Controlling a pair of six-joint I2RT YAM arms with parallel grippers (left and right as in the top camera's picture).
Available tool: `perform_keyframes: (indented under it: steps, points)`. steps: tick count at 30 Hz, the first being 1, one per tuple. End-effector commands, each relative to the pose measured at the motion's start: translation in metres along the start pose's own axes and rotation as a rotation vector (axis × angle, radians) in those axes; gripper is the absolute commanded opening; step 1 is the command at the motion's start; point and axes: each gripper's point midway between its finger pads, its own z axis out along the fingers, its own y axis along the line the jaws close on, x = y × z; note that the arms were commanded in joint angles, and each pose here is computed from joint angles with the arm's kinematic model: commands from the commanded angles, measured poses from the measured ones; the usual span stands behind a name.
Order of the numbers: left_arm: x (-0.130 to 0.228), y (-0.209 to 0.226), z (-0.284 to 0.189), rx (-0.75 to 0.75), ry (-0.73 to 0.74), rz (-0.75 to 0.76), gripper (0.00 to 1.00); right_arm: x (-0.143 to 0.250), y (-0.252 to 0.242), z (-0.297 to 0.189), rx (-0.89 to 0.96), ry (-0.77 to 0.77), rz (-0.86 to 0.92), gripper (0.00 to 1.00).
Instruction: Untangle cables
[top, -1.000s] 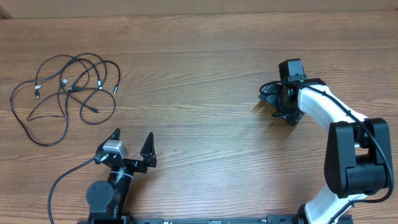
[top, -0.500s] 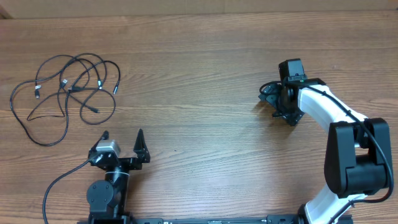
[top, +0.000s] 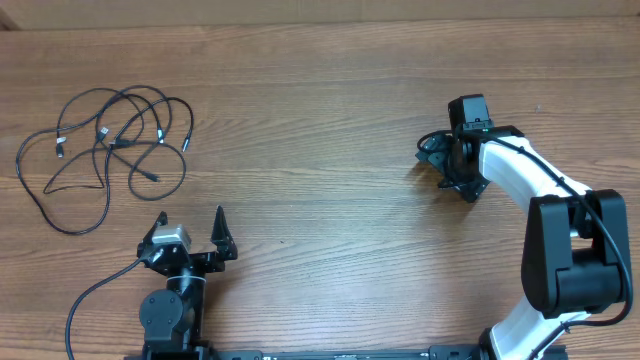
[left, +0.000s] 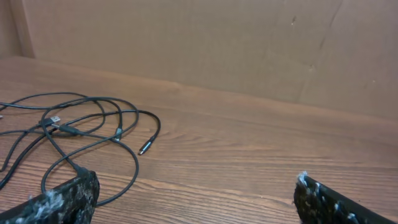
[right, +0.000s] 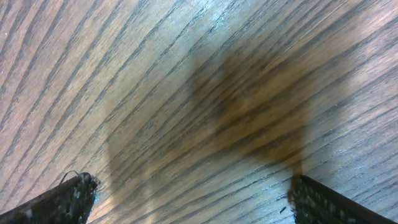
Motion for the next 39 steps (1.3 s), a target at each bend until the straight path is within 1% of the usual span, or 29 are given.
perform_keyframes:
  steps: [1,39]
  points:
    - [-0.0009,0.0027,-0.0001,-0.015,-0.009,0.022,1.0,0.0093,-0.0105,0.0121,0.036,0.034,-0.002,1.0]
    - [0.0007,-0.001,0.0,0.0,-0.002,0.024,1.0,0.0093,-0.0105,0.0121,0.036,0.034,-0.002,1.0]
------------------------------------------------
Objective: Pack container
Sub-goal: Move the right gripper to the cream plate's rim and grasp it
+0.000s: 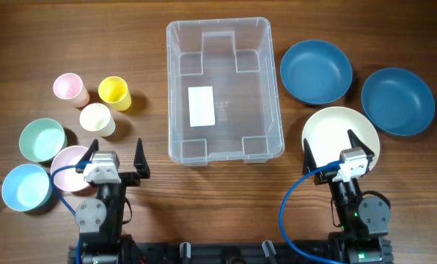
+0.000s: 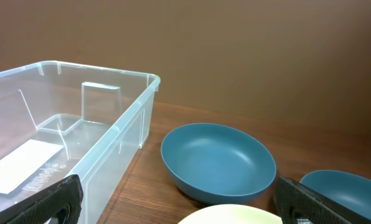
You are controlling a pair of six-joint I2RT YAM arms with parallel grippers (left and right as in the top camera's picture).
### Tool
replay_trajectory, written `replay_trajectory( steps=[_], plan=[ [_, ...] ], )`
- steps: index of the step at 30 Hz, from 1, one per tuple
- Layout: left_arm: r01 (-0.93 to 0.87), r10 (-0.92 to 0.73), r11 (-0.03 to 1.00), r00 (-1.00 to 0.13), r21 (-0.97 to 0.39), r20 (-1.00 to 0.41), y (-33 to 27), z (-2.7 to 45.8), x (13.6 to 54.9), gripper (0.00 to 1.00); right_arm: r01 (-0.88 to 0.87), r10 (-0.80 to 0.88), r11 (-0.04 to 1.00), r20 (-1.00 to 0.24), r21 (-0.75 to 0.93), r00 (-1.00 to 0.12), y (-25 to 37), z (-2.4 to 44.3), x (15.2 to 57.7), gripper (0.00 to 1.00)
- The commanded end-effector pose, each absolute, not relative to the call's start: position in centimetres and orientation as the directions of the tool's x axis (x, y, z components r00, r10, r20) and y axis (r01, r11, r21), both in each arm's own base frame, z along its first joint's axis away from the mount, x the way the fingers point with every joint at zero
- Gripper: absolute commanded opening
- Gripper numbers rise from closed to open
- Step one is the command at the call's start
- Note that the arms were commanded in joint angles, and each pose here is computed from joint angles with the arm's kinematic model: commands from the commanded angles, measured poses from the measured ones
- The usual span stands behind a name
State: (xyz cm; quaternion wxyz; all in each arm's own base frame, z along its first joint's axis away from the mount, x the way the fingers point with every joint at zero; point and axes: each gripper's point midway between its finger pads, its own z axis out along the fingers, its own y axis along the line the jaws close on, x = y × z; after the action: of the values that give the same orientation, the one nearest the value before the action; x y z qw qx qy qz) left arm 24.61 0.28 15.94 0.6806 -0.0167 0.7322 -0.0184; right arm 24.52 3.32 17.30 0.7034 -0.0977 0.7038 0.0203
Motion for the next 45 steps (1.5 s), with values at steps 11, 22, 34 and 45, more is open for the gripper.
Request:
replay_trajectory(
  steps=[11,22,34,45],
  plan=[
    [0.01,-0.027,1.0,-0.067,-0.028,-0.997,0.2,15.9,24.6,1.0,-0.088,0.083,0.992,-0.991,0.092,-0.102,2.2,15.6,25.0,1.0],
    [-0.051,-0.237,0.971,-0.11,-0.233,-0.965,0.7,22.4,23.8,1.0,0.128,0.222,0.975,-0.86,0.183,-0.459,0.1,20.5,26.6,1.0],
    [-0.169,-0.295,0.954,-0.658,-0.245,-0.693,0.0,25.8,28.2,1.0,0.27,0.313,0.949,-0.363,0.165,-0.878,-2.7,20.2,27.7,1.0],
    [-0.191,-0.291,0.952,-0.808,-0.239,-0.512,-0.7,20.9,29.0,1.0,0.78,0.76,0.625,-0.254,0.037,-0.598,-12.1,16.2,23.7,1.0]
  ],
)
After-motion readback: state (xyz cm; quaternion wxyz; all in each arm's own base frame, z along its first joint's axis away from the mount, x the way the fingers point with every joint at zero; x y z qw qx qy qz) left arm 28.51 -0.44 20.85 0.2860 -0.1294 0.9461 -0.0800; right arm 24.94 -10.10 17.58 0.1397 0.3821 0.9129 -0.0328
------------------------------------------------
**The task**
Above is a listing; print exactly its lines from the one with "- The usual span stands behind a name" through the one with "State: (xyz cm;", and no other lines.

**Answer for this exercise**
- The usual span stands behind a name
State: (xyz cm; quaternion wxyz; all in each arm's own base frame, z along its first joint's axis away from the mount, x the way the fingers point with every joint at zero; point and axes: each gripper's point midway between its finger pads, its own z axis out along the fingers, its own y axis along the line the jaws close on, x = y × z; after the action: of the values that give the same orientation, the one nearest the value before the action; x y z qw qx qy qz) left arm 24.61 0.28 15.94 0.6806 -0.0167 0.7322 -0.0184; right arm 24.52 3.32 17.30 0.7034 -0.0977 0.7038 0.0203

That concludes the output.